- _ACTIVITY_: The records that follow must be transcribed in full, without any change.

DATASET CONTENT START

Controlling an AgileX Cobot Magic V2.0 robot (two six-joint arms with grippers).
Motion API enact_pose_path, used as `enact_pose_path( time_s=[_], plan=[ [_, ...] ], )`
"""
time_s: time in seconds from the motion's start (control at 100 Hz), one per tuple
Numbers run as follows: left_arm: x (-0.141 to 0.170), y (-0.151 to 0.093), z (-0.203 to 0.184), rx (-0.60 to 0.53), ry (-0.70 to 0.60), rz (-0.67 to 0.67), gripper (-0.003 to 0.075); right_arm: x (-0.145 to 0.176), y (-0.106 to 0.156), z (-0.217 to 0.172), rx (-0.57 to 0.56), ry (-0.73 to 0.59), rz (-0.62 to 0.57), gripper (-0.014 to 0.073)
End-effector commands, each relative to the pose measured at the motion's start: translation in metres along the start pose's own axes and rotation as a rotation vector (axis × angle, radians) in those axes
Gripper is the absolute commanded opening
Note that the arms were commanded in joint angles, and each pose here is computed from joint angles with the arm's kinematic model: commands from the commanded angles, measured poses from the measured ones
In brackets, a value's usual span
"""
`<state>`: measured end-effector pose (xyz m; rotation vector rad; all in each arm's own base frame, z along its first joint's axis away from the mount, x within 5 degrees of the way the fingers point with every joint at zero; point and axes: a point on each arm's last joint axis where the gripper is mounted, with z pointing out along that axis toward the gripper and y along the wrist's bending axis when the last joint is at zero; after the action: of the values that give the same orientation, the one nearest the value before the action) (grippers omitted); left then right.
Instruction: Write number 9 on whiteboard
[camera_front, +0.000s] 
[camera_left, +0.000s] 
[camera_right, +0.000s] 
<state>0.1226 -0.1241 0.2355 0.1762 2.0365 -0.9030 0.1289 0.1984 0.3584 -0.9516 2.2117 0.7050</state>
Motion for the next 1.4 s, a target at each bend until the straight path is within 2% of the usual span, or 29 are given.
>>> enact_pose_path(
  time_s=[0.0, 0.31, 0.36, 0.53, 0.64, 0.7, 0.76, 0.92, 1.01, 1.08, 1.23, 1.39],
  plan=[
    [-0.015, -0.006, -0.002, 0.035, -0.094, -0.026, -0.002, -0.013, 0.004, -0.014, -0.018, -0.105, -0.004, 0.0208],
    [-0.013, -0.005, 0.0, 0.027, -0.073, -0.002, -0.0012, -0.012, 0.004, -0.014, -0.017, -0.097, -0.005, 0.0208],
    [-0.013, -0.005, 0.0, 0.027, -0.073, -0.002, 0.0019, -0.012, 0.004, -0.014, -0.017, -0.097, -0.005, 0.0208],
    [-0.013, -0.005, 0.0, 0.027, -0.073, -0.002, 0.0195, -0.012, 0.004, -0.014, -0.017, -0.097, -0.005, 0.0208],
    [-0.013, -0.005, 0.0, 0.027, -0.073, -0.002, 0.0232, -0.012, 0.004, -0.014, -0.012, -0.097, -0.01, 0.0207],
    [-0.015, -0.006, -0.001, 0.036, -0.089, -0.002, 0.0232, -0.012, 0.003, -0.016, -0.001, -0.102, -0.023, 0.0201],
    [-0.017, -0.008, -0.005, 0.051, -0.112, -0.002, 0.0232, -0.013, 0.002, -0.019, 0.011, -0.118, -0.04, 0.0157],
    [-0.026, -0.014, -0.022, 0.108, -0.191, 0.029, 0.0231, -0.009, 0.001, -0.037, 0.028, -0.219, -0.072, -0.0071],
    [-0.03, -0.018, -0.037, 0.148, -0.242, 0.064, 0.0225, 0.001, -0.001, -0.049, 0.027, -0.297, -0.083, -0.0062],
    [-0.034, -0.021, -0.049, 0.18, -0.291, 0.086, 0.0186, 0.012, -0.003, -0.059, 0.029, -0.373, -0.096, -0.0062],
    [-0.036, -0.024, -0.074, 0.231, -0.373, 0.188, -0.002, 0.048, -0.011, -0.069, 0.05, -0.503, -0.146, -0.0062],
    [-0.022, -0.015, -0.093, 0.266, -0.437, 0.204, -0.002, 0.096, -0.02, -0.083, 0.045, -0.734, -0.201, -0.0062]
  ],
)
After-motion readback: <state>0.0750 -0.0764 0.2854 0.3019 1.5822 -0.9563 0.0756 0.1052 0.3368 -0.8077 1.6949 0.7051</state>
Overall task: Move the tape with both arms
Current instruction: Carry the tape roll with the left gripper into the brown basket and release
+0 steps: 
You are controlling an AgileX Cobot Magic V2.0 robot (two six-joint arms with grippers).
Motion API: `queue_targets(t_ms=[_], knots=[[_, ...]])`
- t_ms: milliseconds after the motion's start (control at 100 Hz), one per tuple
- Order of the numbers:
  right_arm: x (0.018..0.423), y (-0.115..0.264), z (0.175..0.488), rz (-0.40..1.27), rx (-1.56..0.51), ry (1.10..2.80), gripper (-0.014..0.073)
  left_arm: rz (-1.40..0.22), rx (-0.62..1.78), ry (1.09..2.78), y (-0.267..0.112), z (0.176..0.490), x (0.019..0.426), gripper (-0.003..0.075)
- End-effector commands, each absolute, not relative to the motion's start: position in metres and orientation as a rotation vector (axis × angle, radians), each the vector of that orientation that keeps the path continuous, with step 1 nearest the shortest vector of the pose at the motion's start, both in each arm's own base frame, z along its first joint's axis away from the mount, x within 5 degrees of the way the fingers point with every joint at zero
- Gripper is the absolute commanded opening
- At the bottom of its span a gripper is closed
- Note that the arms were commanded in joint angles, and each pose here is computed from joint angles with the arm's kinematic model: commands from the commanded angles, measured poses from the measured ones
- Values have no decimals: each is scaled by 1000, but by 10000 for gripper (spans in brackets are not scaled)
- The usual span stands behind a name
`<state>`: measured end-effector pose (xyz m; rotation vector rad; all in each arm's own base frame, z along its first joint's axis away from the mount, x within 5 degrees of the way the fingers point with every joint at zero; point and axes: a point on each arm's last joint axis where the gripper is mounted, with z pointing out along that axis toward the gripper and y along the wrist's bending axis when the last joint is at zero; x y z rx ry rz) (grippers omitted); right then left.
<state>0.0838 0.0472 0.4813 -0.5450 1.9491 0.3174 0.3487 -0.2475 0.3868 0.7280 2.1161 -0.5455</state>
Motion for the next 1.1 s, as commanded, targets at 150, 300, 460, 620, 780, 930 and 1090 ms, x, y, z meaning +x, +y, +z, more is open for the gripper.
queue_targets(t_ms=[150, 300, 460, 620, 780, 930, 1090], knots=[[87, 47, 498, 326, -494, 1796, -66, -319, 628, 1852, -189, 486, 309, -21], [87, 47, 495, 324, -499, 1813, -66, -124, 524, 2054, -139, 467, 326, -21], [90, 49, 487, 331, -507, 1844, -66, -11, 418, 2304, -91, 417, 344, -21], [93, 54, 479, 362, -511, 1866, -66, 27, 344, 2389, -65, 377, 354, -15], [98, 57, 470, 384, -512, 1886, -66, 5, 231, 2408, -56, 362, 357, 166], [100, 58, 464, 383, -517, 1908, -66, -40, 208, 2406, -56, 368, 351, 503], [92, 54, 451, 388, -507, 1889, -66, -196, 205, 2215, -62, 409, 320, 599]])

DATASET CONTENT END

- _TASK ANSWER_:
Controlling an AgileX Cobot Magic V2.0 robot (two six-joint arms with grippers).
Motion API enact_pose_path, used as `enact_pose_path( time_s=[_], plan=[ [_, ...] ], )`
"""
time_s: time in seconds from the motion's start (control at 100 Hz), one per tuple
Numbers run as follows: left_arm: x (-0.141 to 0.170), y (-0.151 to 0.093), z (-0.203 to 0.184), rx (-0.60 to 0.53), ry (-0.70 to 0.60), rz (-0.67 to 0.67), gripper (-0.003 to 0.075); right_arm: x (-0.145 to 0.176), y (-0.106 to 0.156), z (-0.217 to 0.172), rx (-0.57 to 0.56), ry (-0.73 to 0.59), rz (-0.62 to 0.57), gripper (-0.014 to 0.073)
End-effector commands, each relative to the pose measured at the motion's start: translation in metres along the start pose's own axes and rotation as a rotation vector (axis × angle, radians) in those axes
Gripper is the absolute commanded opening
Note that the arms were commanded in joint angles, and each pose here is computed from joint angles with the arm's kinematic model: commands from the commanded angles, measured poses from the measured ones
In brackets, a value's usual span
"""
`<state>`: measured end-effector pose (xyz m; rotation vector rad; all in each arm's own base frame, z along its first joint's axis away from the mount, x within 5 degrees of the way the fingers point with every joint at zero; point and axes: a point on each arm's last joint axis where the gripper is mounted, with z pointing out along that axis toward the gripper and y along the wrist's bending axis when the last joint is at zero; after the action: of the values that give the same orientation, the one nearest the value before the action) (grippers omitted); left then right.
Instruction: Write number 9 on whiteboard
[camera_front, +0.000s] 
[camera_left, +0.000s] 
[camera_right, +0.000s] 
<state>0.1226 -0.1241 0.2355 0.1762 2.0365 -0.9030 0.1289 0.1984 0.3584 -0.9516 2.2117 0.7050</state>
Motion for the next 1.4 s, a target at each bend until the straight path is within 2% of the usual span, or 29 are given.
>>> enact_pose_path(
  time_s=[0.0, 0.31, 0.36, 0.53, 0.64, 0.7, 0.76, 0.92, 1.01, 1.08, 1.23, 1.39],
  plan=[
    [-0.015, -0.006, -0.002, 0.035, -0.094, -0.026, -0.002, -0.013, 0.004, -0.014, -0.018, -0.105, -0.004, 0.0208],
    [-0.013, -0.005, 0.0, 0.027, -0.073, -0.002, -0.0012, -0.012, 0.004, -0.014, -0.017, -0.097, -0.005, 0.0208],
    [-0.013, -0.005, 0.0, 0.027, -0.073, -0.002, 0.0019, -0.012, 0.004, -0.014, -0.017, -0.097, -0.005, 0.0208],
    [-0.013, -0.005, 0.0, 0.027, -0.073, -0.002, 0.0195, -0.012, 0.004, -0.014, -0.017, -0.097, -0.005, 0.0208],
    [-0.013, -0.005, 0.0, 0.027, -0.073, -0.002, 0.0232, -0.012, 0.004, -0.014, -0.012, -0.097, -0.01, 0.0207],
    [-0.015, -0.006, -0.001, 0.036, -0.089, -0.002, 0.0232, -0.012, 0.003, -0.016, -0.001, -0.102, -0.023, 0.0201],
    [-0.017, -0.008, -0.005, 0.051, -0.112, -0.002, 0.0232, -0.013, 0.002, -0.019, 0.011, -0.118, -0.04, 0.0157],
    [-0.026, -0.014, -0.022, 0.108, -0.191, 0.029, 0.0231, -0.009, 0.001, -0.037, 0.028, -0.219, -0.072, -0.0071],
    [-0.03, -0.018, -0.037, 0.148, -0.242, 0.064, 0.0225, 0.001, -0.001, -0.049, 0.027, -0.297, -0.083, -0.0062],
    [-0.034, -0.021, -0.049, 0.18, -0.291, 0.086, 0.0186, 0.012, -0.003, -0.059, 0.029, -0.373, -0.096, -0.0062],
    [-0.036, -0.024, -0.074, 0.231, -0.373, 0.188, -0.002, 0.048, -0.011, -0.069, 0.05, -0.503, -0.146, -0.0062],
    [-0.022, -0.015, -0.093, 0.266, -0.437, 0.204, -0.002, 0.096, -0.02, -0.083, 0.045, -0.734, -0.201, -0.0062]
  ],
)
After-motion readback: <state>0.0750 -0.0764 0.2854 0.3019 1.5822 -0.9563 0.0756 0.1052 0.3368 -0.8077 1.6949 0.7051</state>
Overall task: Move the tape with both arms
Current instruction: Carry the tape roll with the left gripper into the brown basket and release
+0 steps: 
You are controlling an AgileX Cobot Magic V2.0 robot (two six-joint arms with grippers).
Motion API: `queue_targets(t_ms=[_], knots=[[_, ...]])`
- t_ms: milliseconds after the motion's start (control at 100 Hz), one per tuple
- Order of the numbers:
  right_arm: x (0.018..0.423), y (-0.115..0.264), z (0.175..0.488), rz (-0.40..1.27), rx (-1.56..0.51), ry (1.10..2.80), gripper (-0.014..0.073)
  left_arm: rz (-1.40..0.22), rx (-0.62..1.78), ry (1.09..2.78), y (-0.267..0.112), z (0.176..0.490), x (0.019..0.426), gripper (-0.003..0.075)
- End-effector commands, each absolute, not relative to the motion's start: position in metres and orientation as a rotation vector (axis × angle, radians), each the vector of that orientation that keeps the path continuous, with step 1 nearest the shortest vector of the pose at the motion's start, both in each arm's own base frame, z along its first joint's axis away from the mount, x within 5 degrees of the way the fingers point with every joint at zero
- Gripper is the absolute commanded opening
- At the bottom of its span a gripper is closed
- Note that the arms were commanded in joint angles, and each pose here is computed from joint angles with the arm's kinematic model: commands from the commanded angles, measured poses from the measured ones
- Values have no decimals: each is scaled by 1000, but by 10000 for gripper (spans in brackets are not scaled)
- The usual span stands behind a name
`<state>`: measured end-effector pose (xyz m; rotation vector rad; all in each arm's own base frame, z along its first joint's axis away from the mount, x within 5 degrees of the way the fingers point with every joint at zero; point and axes: a point on each arm's last joint axis where the gripper is mounted, with z pointing out along that axis toward the gripper and y along the wrist's bending axis when the last joint is at zero; x y z rx ry rz) (grippers omitted); right then left.
<state>0.0838 0.0472 0.4813 -0.5450 1.9491 0.3174 0.3487 -0.2475 0.3868 0.7280 2.1161 -0.5455</state>
Motion for the next 1.1 s, as commanded, targets at 150, 300, 460, 620, 780, 930 and 1090 ms, x, y, z meaning +x, +y, +z, more is open for the gripper.
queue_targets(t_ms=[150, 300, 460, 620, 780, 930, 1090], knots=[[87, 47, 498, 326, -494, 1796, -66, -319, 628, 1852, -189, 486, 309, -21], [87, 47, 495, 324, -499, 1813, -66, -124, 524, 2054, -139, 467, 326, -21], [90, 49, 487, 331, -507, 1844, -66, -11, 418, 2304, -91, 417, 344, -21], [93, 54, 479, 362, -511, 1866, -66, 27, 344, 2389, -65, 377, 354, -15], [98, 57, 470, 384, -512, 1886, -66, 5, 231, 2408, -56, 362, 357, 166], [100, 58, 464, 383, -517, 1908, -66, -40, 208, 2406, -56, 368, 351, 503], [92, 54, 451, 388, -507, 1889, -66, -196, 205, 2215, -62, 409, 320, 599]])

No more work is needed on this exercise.